# ASSIGNMENT
From the entries that follow, gather each line holding the word "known".

|---|

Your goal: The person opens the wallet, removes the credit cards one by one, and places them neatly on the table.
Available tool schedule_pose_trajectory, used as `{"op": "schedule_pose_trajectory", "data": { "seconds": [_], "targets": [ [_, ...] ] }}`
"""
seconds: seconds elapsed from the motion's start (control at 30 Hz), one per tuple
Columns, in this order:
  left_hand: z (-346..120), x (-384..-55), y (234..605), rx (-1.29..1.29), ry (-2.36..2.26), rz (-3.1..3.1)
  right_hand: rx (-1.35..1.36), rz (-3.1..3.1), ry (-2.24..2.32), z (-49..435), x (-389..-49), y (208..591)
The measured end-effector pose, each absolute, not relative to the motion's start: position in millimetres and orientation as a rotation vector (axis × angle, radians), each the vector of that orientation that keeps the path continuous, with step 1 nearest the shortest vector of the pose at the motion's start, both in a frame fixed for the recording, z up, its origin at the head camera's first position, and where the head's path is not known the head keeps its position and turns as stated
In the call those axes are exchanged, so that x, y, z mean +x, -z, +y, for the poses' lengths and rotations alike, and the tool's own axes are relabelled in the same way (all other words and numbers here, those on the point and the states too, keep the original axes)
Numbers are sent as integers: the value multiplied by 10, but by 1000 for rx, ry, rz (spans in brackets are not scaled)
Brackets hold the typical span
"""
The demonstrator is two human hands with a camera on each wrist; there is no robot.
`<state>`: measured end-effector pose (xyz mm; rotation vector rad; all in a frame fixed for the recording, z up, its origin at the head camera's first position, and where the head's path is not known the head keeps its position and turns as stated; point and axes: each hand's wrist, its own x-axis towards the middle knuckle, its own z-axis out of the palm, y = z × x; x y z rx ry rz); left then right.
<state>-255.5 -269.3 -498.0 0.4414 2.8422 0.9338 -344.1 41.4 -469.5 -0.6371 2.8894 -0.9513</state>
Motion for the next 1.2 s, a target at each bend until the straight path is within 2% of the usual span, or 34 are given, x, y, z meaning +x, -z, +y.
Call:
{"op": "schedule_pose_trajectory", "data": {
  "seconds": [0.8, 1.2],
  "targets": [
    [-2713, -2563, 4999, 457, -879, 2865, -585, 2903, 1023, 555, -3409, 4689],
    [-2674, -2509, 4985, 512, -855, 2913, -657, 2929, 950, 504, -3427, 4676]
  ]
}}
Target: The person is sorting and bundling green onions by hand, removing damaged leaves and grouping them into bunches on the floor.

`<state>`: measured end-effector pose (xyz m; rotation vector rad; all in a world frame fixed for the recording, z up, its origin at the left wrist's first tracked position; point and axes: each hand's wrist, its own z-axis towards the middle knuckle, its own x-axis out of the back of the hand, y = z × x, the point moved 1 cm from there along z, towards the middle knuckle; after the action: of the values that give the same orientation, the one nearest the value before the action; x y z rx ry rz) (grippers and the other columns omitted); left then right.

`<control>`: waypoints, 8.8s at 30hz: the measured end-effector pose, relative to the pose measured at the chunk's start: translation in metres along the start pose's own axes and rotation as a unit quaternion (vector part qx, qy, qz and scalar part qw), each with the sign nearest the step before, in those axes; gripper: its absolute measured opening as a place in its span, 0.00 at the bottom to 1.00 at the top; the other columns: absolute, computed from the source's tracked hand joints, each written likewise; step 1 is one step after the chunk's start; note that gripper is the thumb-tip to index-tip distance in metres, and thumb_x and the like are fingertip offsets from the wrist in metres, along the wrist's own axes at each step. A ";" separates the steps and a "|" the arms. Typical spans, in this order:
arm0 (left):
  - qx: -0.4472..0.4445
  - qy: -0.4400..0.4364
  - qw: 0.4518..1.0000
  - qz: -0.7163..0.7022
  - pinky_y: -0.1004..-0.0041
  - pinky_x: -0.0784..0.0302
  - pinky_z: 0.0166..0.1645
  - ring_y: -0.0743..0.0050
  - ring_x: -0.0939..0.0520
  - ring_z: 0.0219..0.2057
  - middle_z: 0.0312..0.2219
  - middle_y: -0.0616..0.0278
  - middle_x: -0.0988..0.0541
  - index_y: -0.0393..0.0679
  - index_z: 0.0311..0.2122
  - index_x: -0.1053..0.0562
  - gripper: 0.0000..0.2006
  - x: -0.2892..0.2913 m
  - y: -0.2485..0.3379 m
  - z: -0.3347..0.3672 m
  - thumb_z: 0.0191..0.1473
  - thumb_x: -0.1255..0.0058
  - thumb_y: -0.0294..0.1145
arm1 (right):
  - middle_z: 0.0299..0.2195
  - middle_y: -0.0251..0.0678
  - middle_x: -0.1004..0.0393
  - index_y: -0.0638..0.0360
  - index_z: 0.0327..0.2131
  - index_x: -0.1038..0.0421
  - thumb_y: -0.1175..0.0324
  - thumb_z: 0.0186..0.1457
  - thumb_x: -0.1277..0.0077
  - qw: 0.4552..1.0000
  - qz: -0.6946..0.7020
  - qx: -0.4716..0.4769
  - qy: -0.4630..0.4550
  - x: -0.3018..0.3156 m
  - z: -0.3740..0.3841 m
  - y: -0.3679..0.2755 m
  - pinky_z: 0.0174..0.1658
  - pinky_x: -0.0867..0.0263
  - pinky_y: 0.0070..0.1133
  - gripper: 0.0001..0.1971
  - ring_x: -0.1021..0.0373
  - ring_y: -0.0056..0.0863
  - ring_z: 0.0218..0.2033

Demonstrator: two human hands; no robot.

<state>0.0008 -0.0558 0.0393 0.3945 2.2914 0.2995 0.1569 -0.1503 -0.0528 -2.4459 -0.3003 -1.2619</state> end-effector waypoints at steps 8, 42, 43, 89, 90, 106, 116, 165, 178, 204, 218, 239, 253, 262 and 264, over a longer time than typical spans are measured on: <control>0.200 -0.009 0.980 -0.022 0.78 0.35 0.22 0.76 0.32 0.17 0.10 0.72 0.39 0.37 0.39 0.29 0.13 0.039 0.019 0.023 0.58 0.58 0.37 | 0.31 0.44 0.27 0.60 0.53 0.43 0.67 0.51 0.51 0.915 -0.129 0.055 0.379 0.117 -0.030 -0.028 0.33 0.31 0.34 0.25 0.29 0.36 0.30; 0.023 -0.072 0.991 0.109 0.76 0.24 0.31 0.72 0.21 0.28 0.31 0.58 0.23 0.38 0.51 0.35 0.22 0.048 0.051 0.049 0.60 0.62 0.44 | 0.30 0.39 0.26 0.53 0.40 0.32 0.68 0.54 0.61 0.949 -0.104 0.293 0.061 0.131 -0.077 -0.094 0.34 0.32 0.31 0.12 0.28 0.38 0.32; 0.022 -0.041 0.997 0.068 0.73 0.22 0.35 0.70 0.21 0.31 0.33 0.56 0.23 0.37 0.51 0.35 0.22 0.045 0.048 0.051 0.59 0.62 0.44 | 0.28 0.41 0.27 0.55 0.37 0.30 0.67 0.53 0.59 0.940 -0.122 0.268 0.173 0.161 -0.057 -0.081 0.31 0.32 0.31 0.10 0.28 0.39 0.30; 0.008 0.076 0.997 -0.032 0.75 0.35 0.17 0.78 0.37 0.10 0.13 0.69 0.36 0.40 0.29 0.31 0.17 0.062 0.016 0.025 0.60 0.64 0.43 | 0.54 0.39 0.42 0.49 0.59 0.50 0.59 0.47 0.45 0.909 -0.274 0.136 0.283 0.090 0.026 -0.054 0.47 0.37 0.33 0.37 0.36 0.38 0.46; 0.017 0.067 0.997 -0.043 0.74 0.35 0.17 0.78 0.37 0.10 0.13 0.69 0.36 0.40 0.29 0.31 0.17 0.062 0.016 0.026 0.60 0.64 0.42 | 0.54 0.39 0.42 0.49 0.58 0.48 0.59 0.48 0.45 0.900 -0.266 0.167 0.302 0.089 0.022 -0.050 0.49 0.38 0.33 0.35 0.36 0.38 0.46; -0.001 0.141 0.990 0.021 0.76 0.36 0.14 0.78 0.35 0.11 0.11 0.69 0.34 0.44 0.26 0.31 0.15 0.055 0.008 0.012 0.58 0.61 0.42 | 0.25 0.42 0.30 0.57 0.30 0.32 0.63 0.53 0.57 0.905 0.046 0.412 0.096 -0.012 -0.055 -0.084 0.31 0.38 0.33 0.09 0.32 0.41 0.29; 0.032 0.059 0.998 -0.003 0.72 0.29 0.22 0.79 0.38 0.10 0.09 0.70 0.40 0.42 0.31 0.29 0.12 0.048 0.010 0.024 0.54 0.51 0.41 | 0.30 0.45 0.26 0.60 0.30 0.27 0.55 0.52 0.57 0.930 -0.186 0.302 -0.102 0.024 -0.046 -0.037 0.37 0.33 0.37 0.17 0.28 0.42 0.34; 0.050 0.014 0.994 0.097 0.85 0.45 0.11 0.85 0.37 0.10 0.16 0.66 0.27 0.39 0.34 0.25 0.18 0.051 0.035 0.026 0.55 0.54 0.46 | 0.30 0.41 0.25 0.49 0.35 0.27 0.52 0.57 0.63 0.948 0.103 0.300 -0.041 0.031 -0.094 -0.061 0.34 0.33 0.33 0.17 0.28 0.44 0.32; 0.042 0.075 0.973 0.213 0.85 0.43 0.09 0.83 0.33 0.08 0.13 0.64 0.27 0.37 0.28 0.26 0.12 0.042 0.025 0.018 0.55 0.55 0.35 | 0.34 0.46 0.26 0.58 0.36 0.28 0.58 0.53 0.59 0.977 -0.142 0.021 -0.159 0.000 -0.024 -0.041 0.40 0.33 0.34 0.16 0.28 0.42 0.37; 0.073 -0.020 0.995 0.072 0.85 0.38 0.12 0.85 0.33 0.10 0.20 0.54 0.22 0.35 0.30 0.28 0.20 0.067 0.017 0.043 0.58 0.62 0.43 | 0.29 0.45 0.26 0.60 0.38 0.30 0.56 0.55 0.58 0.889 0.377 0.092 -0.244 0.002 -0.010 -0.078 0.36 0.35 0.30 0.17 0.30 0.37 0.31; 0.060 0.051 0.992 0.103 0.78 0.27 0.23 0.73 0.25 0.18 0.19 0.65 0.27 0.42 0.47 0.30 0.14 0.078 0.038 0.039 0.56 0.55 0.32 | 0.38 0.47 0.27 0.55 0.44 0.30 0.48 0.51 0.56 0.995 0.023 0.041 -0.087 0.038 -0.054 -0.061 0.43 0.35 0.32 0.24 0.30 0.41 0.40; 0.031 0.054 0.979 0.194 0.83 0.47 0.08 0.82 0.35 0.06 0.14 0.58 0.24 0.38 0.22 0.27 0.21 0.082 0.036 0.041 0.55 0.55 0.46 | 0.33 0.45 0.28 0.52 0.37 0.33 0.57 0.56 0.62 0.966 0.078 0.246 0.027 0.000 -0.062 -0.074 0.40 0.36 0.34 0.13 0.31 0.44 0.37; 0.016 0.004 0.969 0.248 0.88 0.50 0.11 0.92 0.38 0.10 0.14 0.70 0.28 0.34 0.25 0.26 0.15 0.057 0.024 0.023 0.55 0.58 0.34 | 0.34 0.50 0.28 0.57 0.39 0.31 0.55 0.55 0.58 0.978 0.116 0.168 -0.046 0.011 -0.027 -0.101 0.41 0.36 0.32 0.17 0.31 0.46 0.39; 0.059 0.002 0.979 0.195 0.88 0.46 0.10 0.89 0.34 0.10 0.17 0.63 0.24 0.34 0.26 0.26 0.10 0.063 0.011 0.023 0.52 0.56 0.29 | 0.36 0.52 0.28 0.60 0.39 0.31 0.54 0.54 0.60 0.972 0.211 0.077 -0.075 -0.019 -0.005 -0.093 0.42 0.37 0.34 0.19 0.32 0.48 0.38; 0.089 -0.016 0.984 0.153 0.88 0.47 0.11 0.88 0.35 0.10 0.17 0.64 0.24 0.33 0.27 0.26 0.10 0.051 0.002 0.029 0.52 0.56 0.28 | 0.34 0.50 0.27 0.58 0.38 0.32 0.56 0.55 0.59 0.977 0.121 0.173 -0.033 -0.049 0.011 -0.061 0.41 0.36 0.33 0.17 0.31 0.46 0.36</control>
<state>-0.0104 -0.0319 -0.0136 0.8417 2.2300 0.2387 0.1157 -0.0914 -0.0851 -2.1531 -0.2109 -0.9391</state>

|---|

# COMPLETED EXERCISE
The measured end-effector pose, each absolute, not relative to the motion's start: position in millimetres and orientation as a rotation vector (axis × angle, radians), each the vector of that orientation that keeps the path continuous, with step 1 nearest the shortest vector of the pose at the motion's start, both in a frame fixed for the recording, z up, its origin at the head camera's first position, and where the head's path is not known the head keeps its position and turns as stated
`<state>`: measured end-effector pose (xyz mm; rotation vector rad; all in a frame fixed for the recording, z up, its origin at the head camera's first position, and where the head's path is not known the head keeps its position and turns as stated; point and axes: each hand's wrist, its own x-axis towards the middle knuckle, its own z-axis out of the palm, y = z × x; x y z rx ry rz); left then right.

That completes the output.